> _Problem requirements_: Only the lines of the data below from the one with "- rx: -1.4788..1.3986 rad" through the one with "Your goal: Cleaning" are wanted. Repeat them exactly.
===== Input records =====
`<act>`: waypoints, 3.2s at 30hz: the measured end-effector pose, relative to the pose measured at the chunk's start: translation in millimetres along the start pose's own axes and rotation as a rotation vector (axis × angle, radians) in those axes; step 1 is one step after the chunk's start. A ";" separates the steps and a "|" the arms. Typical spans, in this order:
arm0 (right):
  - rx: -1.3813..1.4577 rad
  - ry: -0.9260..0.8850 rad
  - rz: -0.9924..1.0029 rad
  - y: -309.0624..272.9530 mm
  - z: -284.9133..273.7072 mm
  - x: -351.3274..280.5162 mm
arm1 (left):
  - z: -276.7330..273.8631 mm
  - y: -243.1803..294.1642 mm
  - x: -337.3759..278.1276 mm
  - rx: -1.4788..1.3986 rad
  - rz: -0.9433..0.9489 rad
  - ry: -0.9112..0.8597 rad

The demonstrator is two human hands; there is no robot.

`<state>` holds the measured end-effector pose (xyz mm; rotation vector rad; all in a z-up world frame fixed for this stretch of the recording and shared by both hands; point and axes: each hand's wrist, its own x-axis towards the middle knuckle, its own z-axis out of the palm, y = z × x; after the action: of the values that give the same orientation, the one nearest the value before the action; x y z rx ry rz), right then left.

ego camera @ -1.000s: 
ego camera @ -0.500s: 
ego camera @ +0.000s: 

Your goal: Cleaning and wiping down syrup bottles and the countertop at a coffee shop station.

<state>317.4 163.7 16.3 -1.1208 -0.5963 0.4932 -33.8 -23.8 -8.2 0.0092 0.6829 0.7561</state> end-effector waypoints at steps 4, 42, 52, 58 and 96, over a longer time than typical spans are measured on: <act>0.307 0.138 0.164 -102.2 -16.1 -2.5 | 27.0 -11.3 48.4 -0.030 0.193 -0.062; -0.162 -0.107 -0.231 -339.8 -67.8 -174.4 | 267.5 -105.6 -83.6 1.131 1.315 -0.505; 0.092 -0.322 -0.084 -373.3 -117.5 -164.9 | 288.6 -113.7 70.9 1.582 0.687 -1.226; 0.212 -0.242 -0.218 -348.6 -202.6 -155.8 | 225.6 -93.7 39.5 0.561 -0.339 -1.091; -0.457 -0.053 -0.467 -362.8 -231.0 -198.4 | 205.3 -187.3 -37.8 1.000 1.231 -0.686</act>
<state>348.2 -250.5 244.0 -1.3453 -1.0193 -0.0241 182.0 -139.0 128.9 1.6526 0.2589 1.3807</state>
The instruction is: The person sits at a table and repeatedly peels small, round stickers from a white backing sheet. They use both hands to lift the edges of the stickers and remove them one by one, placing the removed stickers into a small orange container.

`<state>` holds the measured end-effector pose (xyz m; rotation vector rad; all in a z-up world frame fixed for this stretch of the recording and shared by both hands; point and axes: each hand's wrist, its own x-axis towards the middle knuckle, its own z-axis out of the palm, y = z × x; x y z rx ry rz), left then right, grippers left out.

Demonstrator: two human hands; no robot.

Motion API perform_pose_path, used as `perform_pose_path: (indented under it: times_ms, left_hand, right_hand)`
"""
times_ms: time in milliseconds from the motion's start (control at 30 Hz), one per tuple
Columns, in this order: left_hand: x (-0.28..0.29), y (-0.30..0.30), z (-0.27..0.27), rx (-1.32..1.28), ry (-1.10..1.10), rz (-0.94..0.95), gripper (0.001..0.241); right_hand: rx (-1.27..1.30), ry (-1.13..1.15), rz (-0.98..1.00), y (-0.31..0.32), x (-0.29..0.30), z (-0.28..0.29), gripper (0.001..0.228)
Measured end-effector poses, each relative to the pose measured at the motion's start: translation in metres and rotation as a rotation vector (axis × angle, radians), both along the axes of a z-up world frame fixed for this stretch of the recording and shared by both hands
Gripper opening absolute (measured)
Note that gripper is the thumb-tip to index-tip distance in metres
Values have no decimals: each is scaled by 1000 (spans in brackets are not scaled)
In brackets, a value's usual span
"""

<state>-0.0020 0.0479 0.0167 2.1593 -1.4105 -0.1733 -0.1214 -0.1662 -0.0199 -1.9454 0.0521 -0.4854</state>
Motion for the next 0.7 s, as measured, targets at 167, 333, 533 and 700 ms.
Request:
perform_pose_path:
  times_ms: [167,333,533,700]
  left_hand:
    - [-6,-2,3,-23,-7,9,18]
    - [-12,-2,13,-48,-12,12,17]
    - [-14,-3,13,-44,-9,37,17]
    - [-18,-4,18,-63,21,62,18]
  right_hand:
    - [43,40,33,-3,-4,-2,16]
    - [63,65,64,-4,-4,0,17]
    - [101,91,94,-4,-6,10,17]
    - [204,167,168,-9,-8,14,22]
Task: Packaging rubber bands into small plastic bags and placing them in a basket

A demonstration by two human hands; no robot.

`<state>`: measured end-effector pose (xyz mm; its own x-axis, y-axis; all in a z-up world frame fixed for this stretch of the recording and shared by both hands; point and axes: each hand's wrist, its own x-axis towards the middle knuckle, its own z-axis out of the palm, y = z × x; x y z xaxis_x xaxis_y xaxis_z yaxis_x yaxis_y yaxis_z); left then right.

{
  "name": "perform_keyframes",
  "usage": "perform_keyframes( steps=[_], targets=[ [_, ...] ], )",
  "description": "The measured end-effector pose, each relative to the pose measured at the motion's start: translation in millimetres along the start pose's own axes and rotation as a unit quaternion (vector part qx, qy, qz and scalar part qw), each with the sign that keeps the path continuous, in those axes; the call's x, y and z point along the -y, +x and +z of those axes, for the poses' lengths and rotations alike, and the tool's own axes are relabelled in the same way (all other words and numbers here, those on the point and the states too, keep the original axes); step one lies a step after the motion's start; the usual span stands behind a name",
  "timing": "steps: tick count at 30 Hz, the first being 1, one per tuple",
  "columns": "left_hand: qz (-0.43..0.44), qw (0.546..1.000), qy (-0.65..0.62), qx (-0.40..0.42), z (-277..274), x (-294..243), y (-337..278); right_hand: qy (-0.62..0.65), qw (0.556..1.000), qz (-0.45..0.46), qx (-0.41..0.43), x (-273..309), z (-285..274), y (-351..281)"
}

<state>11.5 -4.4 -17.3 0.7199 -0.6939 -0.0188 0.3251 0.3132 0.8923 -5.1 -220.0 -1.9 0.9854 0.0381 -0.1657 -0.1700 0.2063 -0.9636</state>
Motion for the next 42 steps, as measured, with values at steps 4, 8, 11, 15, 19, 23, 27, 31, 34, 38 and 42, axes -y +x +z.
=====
> _Response to the exercise_:
  - rx: -1.4788..1.3986 rad
  - rz: -0.9433..0.9489 rad
  - ry: -0.9112..0.8597 rad

The demonstrator is two human hands; there is no robot.

`<state>` holds the measured end-effector pose (xyz mm; rotation vector rad; all in a z-up world frame fixed for this stretch of the recording and shared by both hands; point and axes: each hand's wrist, its own x-axis towards the middle knuckle, its own z-axis out of the palm, y = z × x; after the action: of the values that give the same orientation, the one nearest the value before the action; x y z rx ry rz), right then left.

ego camera @ -1.000s: 
ego camera @ -0.500s: 
ego camera @ +0.000s: 

Your goal: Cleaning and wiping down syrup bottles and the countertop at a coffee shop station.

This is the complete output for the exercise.